If anything, Mr Gheit argues, BP has handled disaster better than its rivals might have done: it has offered to settle all lawsuits arising from the explosion at Texas City and has set aside $1.6 billion to compensate the victims, whereas Exxon Mobil is still fighting a court case related to the massive spill from the Valdez, one of its tankers, off the coast of Alaska in 1989.
The rest of BP’s difficulties are hardly unique. BP’s rivals are also struggling to increase production, since nationalistic governments are increasingly inclined to exclude Western firms from the most promising exploration prospects. Indeed, BP is in a better position than most, in that it is still clinging to its prolific Russian joint venture, TNK-BP, despite the Kremlin’s growing hostility to foreign investment in oil and gas projects.

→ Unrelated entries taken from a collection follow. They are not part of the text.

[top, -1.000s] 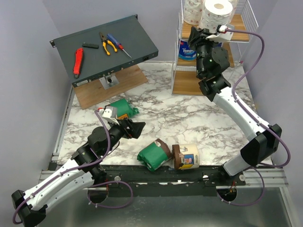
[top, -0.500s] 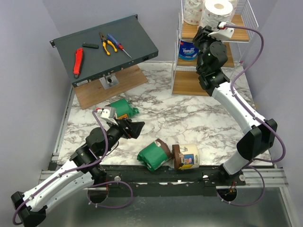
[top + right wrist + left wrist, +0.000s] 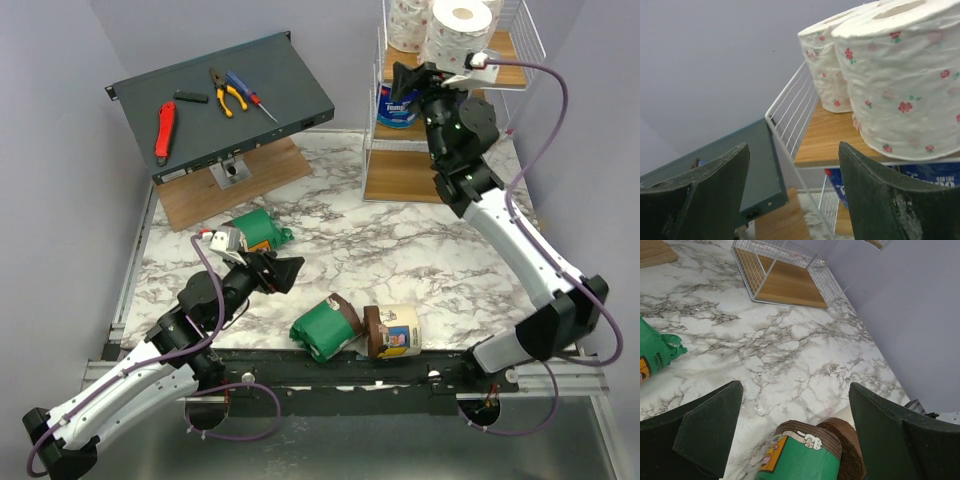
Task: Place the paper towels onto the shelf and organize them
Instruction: Place the paper towel on the shelf, then adjust the paper towel at the center of the board.
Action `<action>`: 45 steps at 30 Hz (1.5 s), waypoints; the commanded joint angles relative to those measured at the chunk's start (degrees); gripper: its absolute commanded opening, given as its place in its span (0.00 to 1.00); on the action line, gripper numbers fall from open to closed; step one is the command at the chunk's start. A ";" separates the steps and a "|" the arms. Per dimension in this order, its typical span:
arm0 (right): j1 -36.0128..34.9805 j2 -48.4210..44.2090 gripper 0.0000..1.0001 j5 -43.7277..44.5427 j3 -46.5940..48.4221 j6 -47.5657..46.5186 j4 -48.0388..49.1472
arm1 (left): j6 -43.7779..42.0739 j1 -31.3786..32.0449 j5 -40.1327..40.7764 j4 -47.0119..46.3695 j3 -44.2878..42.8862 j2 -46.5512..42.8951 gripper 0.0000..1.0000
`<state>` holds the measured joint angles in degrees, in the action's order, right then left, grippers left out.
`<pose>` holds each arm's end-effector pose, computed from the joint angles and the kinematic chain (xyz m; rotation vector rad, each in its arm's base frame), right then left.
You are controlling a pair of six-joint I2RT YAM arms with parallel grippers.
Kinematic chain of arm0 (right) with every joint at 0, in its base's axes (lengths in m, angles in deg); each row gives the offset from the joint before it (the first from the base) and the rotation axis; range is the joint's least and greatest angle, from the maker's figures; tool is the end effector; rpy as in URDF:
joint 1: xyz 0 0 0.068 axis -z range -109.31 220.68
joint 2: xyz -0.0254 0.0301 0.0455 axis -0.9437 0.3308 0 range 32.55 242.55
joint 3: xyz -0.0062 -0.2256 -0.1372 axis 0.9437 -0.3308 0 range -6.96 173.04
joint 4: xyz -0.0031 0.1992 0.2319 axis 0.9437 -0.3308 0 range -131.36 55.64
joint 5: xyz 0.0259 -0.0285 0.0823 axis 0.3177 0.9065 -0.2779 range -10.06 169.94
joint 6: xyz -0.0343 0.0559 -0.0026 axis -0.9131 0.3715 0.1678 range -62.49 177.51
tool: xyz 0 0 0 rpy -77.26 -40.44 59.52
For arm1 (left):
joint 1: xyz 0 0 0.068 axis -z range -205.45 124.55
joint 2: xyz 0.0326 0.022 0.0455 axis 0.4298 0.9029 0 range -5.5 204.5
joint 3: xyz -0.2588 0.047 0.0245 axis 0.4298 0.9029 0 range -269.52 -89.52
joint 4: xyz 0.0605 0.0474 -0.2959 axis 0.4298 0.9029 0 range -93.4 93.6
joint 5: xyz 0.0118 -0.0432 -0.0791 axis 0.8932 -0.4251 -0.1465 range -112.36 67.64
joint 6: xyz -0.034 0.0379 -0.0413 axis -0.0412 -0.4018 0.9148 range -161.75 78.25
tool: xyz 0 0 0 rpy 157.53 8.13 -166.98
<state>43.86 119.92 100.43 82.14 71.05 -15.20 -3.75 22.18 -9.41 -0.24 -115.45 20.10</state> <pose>0.3762 0.1701 0.4806 0.1739 1.2277 0.3971 0.1470 -0.1441 0.2794 -0.0404 1.7074 -0.9570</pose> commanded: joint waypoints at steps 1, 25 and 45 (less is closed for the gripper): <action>-0.22 -10.20 0.77 -7.92 -7.63 7.47 -2.37 | 0.13 0.00 1.14 1.57 -1.33 -0.15 0.91; -0.32 -34.63 0.93 -13.95 -44.74 29.94 -32.05 | 3.57 -0.09 13.49 13.64 -3.51 5.31 0.99; -0.33 -40.13 0.98 -32.56 -60.51 28.07 -23.30 | 2.37 -0.62 -4.44 24.74 -7.34 5.10 0.98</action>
<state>43.75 81.65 76.30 23.57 101.46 -43.01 0.46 21.86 -6.70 17.97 -118.19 24.67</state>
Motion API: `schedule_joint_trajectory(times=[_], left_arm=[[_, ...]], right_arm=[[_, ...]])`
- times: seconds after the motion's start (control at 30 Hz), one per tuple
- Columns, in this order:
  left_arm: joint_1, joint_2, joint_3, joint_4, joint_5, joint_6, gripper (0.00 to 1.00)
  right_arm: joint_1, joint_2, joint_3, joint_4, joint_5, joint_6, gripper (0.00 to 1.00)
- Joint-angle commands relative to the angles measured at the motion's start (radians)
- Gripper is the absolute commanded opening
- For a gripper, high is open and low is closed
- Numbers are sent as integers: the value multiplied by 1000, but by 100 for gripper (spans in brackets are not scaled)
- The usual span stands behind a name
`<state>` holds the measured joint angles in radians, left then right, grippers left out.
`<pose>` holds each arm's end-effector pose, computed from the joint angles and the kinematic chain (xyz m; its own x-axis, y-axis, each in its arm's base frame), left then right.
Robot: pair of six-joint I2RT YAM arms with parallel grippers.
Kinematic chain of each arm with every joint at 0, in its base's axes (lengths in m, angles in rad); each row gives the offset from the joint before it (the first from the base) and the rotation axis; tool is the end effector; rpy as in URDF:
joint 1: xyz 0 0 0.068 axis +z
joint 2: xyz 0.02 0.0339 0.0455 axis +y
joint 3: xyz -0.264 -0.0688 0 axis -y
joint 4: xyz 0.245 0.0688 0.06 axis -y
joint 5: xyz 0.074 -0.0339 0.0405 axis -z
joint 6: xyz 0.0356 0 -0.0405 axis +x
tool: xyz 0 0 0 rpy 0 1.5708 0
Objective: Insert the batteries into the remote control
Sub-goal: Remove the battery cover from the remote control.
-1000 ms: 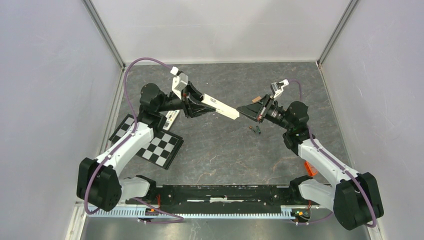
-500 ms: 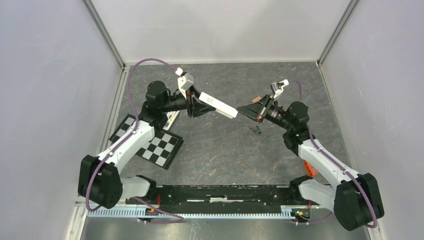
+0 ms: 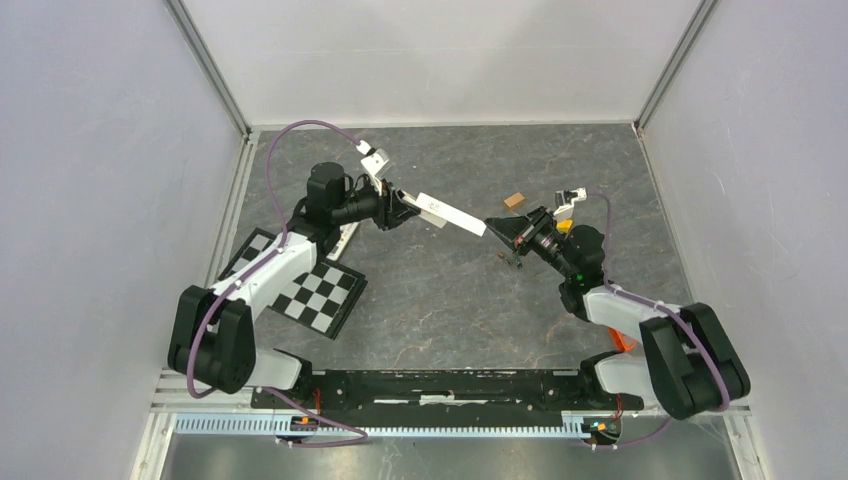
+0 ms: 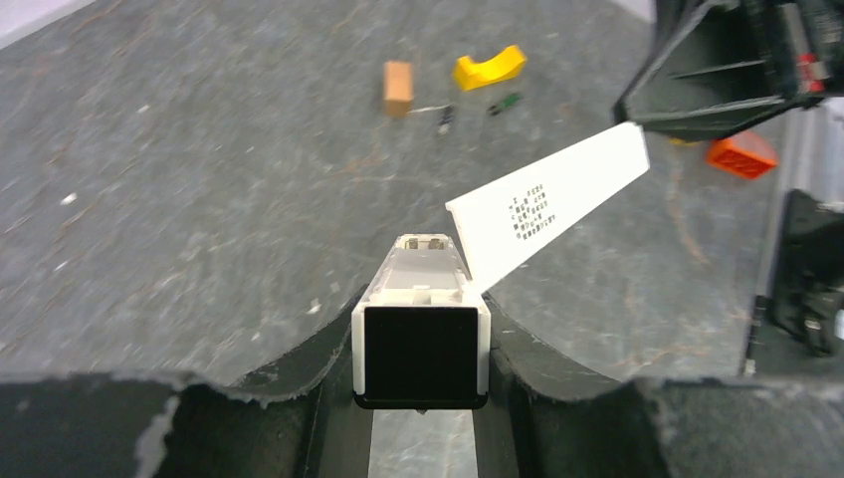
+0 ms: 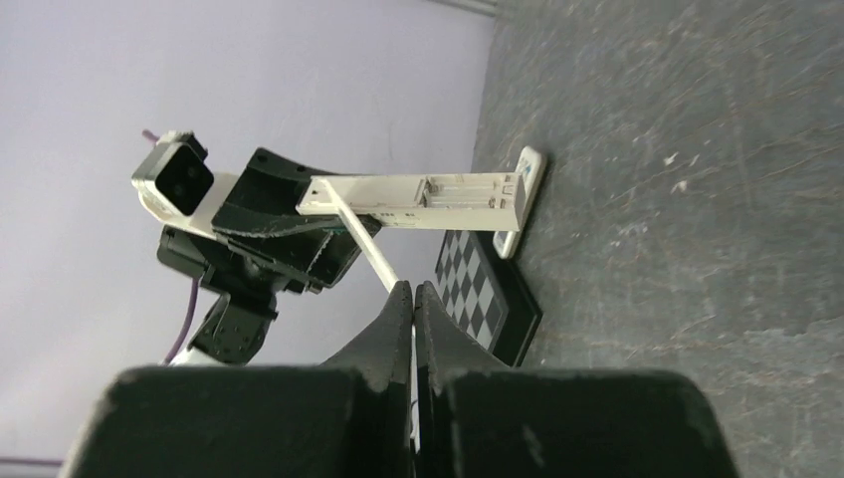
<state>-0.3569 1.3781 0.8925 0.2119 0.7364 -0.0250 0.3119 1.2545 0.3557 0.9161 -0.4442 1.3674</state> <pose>0.2828 -0.1310 0.2842 -0.2748 0.0827 -0.9579 0.8581 0.4705 -0.2055 0.2270 0.0893 0.2119 -0.6686 0.7136 -0.2092 -0.1547 0.1418 0.9777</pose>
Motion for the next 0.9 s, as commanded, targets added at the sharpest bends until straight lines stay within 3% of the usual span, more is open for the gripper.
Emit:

Likewise, the whole industry is experiencing embarrassing delays and cost over-runs with complex projects like Thunder Horse. That is thanks to the high oil price, which has prompted a boom in exploration and thus created a shortage of labour and equipment. Both Royal Dutch Shell and Exxon Mobil, for example, have increased budgets and stretched timetables for their respective developments on Russia’s Sakhalin Island.
Mr Hayward’s elevation will not change any of this. As head of BP’s exploration and production, he presumably would already be finding and pumping more oil and gas if he could. Furthermore, he has spent his entire career at BP, much of it as Lord Browne’s protégé, so he is steeped in its culture. The change of guard may prompt investors to reassess the firm and give its share price a corresponding boost, say analysts. But in the long run Mr Hayward will probably find the job even more gruelling than Lord Browne did.